Records from a collection:
+++

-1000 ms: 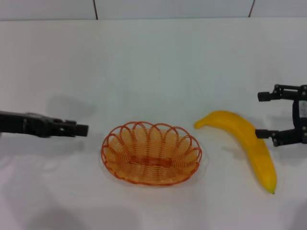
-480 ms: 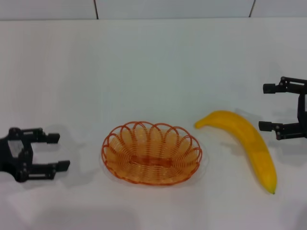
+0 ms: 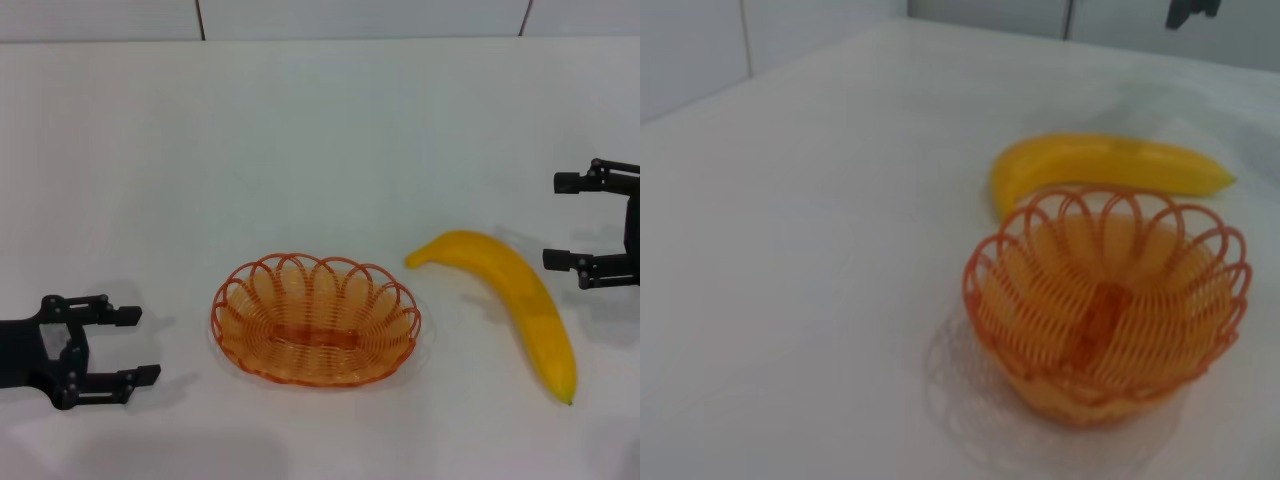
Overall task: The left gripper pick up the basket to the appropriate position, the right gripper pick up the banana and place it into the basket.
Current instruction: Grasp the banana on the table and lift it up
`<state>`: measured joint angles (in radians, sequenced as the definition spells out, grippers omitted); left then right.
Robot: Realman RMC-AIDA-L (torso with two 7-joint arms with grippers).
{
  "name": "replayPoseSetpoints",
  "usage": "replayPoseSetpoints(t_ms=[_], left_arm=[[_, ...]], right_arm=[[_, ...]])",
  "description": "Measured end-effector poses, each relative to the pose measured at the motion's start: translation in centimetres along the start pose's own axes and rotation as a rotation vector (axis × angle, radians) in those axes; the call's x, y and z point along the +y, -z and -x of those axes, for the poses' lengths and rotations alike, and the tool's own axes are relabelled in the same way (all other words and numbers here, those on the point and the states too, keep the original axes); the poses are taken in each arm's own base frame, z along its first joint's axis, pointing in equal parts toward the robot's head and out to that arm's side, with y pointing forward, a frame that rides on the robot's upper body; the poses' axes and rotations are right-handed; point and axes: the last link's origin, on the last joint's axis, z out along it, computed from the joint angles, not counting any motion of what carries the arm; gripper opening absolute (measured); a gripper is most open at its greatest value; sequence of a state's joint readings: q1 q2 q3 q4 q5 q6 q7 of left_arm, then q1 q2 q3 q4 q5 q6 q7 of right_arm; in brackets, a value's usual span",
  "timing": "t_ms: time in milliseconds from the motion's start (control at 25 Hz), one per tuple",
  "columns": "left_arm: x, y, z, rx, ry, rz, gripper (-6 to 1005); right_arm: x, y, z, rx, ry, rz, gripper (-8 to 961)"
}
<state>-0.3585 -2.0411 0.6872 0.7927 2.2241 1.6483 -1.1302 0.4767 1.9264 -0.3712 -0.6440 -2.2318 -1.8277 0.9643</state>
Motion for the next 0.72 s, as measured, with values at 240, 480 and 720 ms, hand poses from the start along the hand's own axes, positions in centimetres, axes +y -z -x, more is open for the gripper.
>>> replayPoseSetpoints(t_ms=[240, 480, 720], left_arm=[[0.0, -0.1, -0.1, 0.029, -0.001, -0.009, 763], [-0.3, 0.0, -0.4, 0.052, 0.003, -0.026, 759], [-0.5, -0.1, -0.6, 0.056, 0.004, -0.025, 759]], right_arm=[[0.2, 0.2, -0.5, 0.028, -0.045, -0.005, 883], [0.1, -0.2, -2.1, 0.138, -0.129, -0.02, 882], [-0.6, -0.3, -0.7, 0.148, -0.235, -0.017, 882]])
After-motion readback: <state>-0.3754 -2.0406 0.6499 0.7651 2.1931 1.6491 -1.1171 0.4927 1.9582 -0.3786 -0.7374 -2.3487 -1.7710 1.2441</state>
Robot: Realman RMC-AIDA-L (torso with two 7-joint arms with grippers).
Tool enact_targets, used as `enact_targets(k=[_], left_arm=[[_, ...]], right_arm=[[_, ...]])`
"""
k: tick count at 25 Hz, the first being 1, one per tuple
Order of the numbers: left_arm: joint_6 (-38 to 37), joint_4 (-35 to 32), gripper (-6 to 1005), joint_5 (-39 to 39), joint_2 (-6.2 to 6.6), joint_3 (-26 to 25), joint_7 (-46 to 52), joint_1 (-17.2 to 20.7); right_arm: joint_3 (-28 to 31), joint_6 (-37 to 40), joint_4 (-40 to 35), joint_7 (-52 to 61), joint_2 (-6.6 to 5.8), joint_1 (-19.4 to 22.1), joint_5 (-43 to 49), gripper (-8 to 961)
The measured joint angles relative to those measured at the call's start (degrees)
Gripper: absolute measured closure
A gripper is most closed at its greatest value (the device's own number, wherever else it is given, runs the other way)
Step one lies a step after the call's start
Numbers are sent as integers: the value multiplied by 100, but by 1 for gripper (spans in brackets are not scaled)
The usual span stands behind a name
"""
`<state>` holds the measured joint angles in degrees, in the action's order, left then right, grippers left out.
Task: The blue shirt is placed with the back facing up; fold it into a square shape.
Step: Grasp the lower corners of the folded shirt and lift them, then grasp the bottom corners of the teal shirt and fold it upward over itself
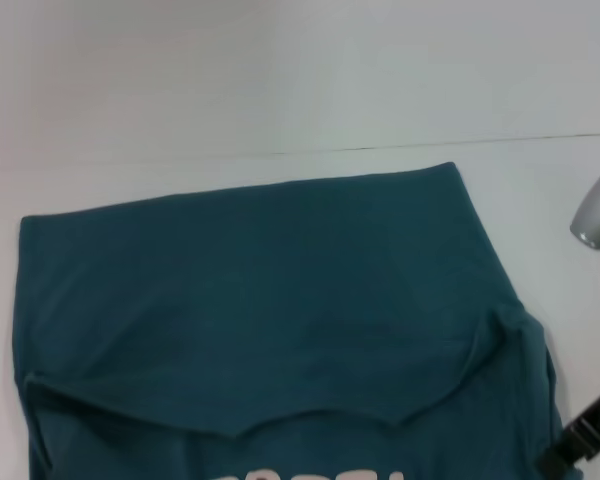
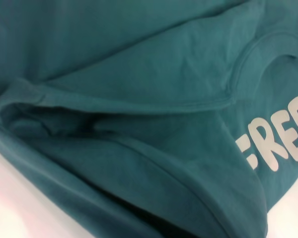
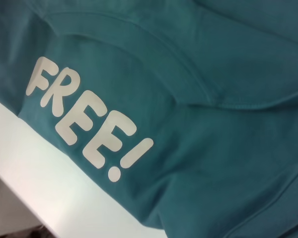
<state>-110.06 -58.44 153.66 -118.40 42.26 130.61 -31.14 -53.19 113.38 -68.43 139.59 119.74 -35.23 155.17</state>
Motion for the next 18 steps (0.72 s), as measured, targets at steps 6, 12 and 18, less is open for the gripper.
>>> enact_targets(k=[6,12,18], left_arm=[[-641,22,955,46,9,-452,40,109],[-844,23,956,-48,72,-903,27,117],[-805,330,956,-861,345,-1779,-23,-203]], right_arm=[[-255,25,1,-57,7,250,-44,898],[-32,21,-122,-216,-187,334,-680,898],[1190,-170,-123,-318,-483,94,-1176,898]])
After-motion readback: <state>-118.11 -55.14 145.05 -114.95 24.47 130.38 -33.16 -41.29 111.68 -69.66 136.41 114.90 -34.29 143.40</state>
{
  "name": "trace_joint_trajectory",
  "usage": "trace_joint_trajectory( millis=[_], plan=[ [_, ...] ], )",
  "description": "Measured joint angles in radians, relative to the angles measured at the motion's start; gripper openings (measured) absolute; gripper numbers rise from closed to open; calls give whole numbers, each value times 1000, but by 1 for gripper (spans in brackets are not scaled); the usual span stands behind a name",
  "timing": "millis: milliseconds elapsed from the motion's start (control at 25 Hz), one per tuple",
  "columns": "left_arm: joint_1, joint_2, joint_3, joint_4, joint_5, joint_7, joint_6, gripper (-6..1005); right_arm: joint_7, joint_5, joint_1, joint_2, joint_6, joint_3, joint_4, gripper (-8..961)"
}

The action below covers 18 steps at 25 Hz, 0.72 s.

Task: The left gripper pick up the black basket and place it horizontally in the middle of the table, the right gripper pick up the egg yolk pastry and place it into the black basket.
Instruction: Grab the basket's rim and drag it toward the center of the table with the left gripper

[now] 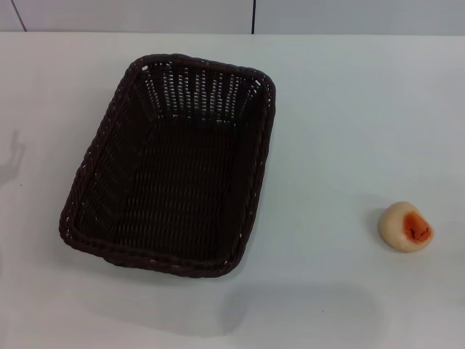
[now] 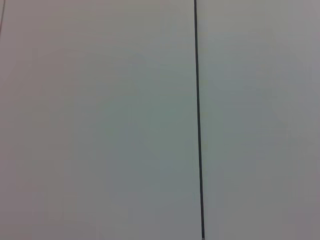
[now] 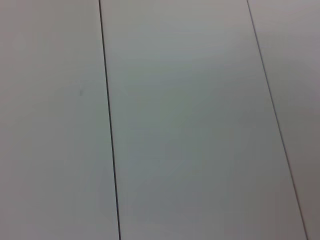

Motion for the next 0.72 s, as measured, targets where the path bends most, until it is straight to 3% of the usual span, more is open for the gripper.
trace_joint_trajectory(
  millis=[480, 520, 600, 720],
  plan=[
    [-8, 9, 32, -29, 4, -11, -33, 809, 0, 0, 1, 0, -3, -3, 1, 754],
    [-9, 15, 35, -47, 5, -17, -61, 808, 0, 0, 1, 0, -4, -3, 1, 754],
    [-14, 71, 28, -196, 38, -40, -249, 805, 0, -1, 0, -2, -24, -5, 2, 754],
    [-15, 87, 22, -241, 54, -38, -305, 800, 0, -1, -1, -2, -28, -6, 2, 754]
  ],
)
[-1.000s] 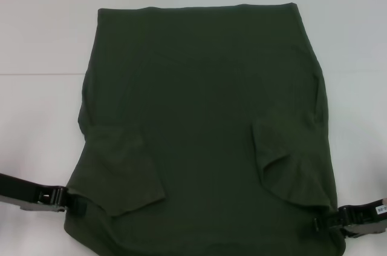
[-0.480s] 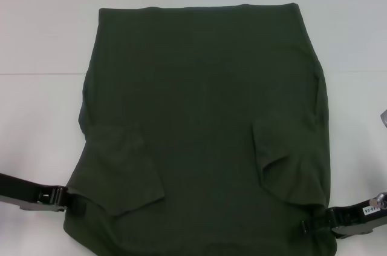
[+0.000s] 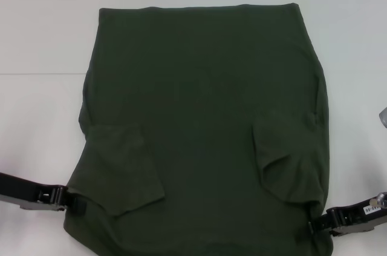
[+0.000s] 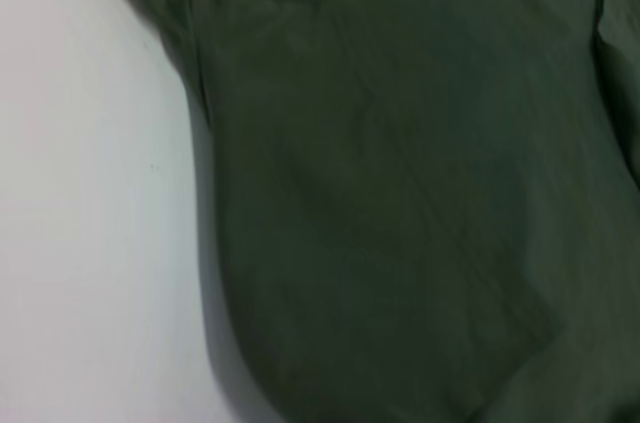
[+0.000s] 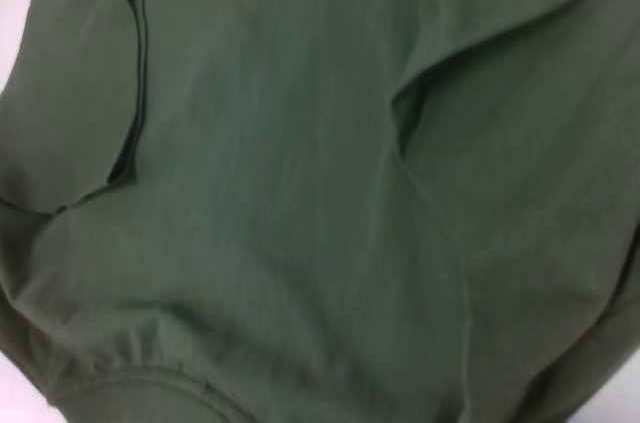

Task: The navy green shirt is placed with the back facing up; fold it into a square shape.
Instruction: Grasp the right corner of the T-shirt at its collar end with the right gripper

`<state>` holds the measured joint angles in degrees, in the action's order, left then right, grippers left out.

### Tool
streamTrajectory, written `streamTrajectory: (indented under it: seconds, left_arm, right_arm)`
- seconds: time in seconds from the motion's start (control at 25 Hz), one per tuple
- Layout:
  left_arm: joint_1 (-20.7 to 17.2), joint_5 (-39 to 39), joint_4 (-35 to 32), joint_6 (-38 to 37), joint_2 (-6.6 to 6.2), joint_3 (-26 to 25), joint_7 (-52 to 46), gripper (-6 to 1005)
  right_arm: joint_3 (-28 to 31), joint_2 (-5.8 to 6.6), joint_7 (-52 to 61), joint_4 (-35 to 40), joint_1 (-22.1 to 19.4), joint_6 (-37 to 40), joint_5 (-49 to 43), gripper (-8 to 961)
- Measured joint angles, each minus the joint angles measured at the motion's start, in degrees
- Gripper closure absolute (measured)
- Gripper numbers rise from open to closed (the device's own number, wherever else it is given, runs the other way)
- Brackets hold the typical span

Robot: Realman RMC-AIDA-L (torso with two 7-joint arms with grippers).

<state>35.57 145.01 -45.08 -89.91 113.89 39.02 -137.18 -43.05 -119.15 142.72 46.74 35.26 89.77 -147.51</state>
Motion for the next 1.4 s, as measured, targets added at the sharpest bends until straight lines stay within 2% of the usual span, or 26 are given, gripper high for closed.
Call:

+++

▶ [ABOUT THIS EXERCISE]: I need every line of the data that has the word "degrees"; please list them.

▶ [EXPECTED ANSWER]:
The measured joint angles relative to those measured at the call's start (degrees)
`<state>` holds the measured joint angles in degrees, in the action's order, left then right, grippers left out.
`<state>` holds the measured joint angles in degrees, in the action's order, left then right, grippers left out.
- Measured joint angles, each minus the joint angles measured at the motion's start, in degrees

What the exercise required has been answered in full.